### What is being asked
Given the material below, output exactly the lines from the line with "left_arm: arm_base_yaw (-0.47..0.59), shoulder" to the line with "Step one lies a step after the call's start", both ends included, and no other lines.

### Supplied entries
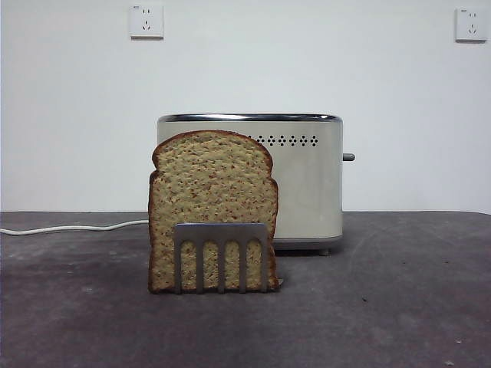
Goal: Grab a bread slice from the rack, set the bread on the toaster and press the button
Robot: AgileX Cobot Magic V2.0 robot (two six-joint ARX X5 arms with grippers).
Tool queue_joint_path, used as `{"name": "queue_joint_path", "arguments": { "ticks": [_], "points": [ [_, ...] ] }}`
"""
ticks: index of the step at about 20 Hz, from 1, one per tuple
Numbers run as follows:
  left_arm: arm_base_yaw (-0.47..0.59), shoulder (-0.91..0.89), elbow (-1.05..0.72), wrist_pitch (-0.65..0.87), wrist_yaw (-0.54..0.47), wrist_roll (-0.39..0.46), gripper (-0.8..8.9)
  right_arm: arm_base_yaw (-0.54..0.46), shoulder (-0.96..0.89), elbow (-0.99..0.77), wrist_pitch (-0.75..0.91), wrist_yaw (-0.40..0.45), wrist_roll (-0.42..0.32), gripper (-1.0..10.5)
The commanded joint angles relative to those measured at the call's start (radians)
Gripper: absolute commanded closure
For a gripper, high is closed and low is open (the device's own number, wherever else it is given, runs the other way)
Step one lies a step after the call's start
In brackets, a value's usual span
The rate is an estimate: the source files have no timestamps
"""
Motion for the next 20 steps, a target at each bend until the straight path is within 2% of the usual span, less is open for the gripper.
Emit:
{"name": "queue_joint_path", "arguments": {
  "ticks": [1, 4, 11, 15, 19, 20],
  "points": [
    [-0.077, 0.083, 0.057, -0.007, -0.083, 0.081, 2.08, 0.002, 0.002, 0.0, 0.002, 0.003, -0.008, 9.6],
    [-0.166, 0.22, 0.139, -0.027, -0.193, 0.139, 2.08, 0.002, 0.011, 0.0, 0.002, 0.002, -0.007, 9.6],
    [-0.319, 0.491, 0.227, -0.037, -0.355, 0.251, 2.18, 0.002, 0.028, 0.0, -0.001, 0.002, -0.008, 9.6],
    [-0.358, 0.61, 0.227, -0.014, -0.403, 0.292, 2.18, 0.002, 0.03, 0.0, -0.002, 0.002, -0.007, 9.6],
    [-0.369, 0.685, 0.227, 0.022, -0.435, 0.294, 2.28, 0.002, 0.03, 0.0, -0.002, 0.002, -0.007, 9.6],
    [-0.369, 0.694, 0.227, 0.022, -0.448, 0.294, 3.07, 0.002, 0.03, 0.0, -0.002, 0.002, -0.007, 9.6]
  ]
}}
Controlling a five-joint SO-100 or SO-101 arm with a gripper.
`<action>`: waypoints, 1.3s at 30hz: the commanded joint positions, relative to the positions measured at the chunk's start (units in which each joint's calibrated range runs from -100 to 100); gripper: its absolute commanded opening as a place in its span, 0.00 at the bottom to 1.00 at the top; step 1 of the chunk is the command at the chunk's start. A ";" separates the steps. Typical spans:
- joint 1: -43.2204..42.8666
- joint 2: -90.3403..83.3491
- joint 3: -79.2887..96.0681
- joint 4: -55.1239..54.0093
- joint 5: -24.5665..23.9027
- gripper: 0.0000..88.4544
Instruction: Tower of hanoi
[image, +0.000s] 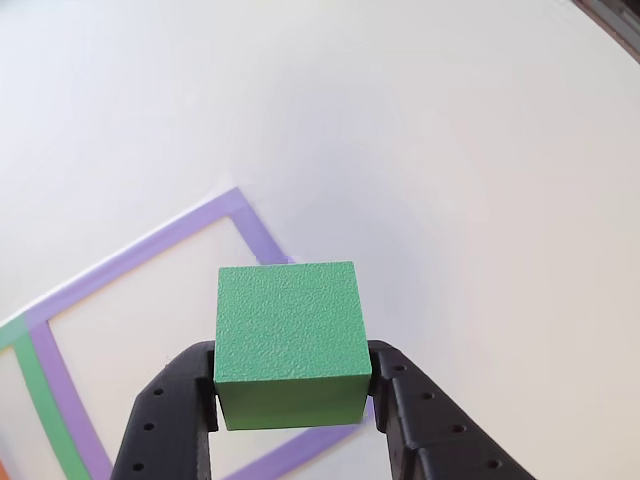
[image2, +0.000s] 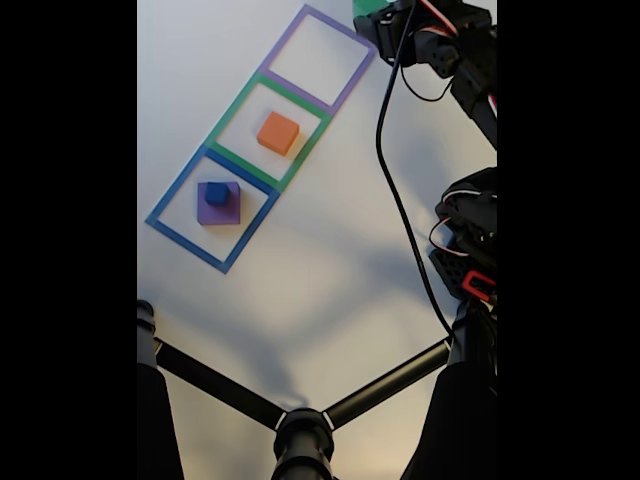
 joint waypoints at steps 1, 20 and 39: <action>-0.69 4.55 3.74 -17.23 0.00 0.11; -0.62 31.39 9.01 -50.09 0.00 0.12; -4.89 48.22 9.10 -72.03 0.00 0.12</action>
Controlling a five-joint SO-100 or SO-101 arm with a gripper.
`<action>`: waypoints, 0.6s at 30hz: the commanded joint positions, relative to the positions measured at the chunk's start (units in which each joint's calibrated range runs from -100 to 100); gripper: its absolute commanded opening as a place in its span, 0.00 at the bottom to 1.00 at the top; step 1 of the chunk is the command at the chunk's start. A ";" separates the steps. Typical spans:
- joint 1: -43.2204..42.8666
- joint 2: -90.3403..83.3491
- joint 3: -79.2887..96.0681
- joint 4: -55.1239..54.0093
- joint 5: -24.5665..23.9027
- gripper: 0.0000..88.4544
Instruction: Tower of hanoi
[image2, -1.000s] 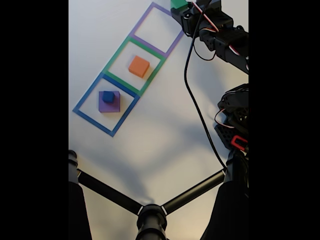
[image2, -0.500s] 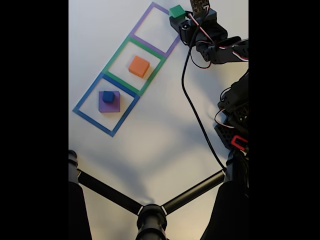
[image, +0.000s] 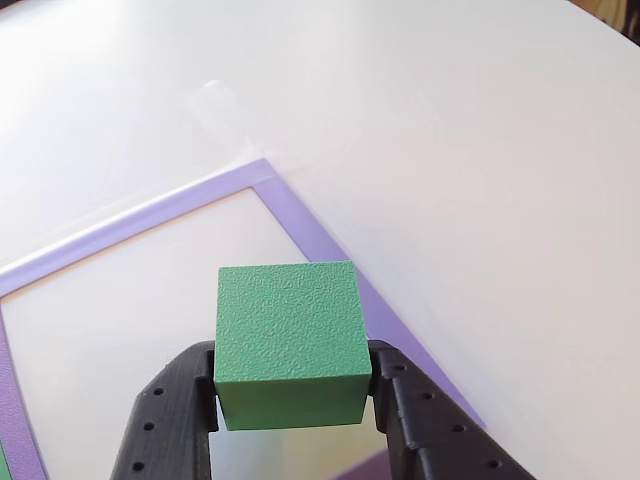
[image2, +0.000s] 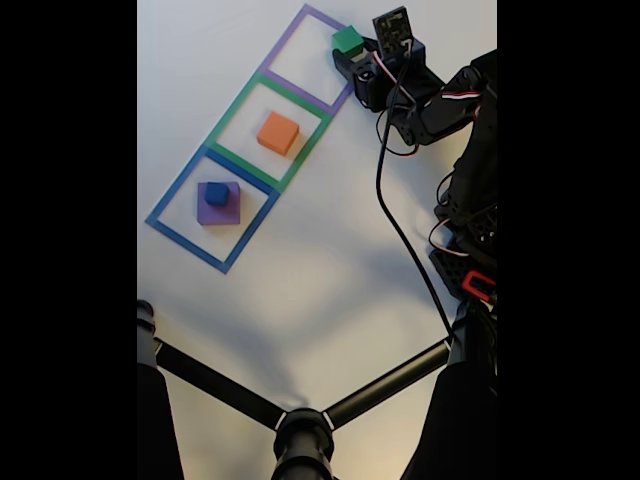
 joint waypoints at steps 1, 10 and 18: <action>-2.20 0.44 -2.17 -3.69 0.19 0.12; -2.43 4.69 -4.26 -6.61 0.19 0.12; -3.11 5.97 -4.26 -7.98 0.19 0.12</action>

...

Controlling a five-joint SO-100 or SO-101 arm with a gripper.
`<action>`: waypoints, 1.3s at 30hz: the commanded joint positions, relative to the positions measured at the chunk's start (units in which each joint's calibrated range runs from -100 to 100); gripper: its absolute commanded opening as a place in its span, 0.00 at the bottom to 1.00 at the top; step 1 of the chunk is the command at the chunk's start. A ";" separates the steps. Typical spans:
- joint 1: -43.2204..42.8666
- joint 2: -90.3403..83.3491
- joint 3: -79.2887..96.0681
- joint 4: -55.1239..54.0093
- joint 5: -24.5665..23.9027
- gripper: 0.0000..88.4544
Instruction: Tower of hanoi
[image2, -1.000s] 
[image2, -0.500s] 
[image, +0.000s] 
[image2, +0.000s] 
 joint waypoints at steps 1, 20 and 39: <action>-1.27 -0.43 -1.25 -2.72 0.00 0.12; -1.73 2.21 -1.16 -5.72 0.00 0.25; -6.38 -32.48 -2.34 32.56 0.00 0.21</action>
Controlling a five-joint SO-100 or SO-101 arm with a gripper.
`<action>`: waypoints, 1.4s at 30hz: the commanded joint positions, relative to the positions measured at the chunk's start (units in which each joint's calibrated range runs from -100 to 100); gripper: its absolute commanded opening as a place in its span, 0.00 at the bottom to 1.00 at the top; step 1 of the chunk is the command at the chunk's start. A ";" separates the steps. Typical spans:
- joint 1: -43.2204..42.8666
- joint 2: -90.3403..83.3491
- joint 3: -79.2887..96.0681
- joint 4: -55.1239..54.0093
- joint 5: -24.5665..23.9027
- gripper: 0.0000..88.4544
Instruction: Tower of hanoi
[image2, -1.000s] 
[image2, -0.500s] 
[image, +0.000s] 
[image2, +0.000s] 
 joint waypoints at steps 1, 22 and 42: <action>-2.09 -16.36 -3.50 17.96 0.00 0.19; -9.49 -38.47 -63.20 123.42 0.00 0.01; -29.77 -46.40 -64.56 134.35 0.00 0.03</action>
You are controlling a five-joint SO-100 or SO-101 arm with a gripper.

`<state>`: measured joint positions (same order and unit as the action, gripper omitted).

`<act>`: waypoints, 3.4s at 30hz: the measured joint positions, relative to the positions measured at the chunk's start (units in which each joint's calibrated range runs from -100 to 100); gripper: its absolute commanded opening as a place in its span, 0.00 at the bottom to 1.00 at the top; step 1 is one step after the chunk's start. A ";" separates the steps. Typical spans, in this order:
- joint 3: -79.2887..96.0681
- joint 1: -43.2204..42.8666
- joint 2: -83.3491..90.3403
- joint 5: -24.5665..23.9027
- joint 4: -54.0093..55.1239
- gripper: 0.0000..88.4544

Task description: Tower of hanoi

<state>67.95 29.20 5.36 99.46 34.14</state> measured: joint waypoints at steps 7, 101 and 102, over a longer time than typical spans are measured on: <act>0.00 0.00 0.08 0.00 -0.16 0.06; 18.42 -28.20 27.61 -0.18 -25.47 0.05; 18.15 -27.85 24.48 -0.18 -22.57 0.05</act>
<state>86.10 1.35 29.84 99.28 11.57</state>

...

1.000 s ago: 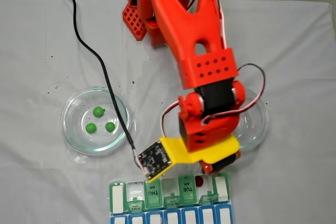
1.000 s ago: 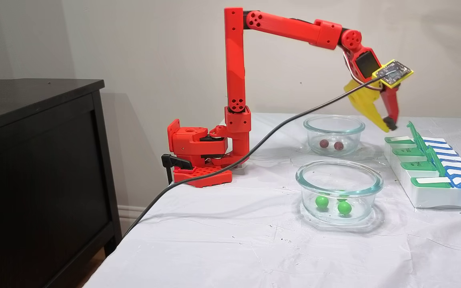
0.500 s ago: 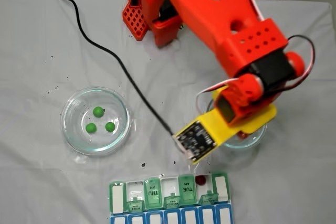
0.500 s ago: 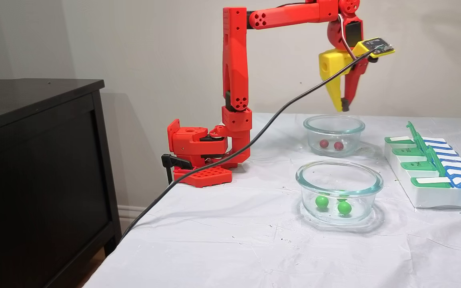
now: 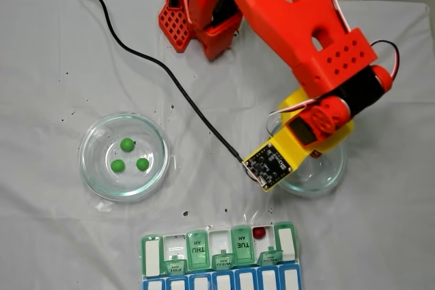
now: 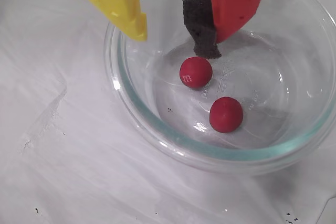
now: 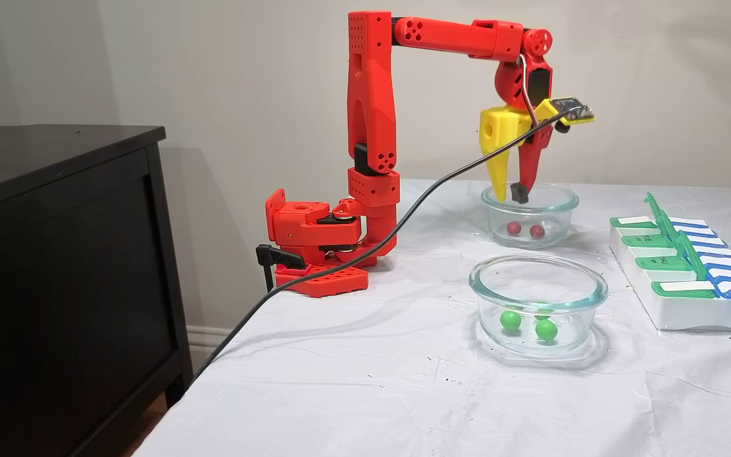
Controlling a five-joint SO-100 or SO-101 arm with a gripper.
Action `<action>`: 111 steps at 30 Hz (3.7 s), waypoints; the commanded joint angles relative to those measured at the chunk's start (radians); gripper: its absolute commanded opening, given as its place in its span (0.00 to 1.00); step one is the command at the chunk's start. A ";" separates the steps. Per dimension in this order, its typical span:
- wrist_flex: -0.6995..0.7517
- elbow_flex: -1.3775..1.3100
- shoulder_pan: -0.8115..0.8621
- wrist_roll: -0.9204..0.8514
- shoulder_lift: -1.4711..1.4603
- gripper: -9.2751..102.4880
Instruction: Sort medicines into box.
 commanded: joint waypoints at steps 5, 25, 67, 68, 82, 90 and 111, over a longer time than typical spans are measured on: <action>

### Solution for this exercise
  left_arm: arm_base_yaw (-0.47..0.59), shoulder (-0.91..0.89), elbow (-1.05..0.72), wrist_pitch (-0.65..0.87), wrist_yaw (-0.54..0.47), wrist_roll (-0.39..0.46), gripper (-0.8..8.9)
  right_arm: arm_base_yaw (-0.54..0.46), shoulder (-0.96..0.89), elbow (-0.99..0.77), wrist_pitch (-0.75..0.91), wrist_yaw (-0.40..0.45), wrist_roll (-0.42..0.32), gripper (-1.0..10.5)
The commanded joint angles relative to those measured at the call's start (radians)
Gripper: absolute commanded closure
For a gripper, high is closed and low is open (the device's own number, wherever else it is given, runs the other way)
Step one lies a step after the call's start

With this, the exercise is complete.